- **Instructions for the task**
Repeat every line below exactly as it reads.

- **Given data**
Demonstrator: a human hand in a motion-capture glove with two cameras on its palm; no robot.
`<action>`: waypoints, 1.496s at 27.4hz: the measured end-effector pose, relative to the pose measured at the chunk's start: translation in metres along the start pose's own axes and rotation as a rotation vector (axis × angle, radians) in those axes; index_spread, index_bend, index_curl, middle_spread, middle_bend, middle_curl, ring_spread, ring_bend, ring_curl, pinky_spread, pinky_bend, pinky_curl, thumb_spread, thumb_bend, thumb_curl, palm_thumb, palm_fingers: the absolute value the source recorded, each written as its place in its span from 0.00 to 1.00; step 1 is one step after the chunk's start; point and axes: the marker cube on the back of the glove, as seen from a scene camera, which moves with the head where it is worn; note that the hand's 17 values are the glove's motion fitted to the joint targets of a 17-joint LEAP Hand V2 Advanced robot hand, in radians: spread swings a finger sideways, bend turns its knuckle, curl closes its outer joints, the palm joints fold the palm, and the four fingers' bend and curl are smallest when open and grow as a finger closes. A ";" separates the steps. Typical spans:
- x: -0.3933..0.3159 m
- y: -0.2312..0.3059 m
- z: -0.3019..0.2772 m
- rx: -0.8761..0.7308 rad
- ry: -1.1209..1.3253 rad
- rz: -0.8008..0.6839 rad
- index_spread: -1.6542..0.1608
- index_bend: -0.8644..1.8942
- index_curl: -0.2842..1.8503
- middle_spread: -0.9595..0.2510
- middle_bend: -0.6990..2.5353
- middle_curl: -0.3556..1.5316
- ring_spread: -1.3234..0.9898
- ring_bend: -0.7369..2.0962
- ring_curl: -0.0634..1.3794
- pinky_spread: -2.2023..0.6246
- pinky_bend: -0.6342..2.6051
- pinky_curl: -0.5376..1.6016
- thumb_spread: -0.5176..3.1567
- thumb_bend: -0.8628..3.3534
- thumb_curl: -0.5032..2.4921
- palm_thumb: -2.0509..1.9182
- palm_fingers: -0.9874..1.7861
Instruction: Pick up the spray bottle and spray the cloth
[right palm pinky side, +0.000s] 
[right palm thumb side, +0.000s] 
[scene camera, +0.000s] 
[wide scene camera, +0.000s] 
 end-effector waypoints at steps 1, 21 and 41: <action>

- **Written answer**
Demonstrator: a human hand in a motion-capture glove with two cameras on its palm; no robot.
`<action>`: waypoints, 1.496s at 27.4hz: the measured end-effector pose, relative to the pose measured at the chunk's start: translation in metres along the start pose's own axes and rotation as a rotation vector (axis × angle, radians) in those axes; index_spread, index_bend, index_curl, middle_spread, middle_bend, middle_curl, ring_spread, ring_bend, ring_curl, pinky_spread, pinky_bend, pinky_curl, thumb_spread, thumb_bend, thumb_curl, palm_thumb, palm_fingers: the absolute value the source recorded, each written as its place in its span from 0.00 to 1.00; step 1 is one step after the chunk's start; point and axes: the marker cube on the back of the glove, as seen from a scene camera, which moves with the head where it is worn; note that the hand's 17 values are the glove's motion fitted to the joint targets of a 17-joint LEAP Hand V2 Advanced robot hand, in radians: spread swings a finger sideways, bend turns its knuckle, curl closes its outer joints, the palm joints fold the palm, and the four fingers' bend and curl are smallest when open and grow as a finger closes. A ";" separates the steps. Typical spans:
- x: -0.3933..0.3159 m
- y: -0.2312..0.3059 m
- z: -0.3019..0.2772 m
- rx: -0.8761..0.7308 rad
- ry: -1.1209..1.3253 rad
- rz: -0.8008..0.6839 rad
- index_spread: -1.6542..0.1608
- index_bend: -0.8644..1.8942
- index_curl: -0.2842..1.8503
- middle_spread: -0.9595..0.2510
- middle_bend: -0.6990..2.5353
- middle_curl: -0.3556..1.5316
- ring_spread: -1.3234..0.9898
- ring_bend: -0.7369..2.0962
- ring_curl: -0.0634..1.3794
- pinky_spread: -2.2023..0.6246
- pinky_bend: -0.6342..2.6051
- pinky_curl: -0.5376..1.6016
- thumb_spread: -0.5176..3.1567
- thumb_bend: -0.8628..3.3534
- thumb_curl: -0.5032..2.4921
- palm_thumb: -2.0509..1.9182
- palm_fingers: -0.9874..1.7861
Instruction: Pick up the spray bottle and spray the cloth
[right palm pinky side, +0.000s] 
[right palm thumb side, +0.000s] 
[scene camera, +0.000s] 
[wide scene camera, +0.000s] 
 end-effector waypoints at steps 1, 21 and 41: <action>

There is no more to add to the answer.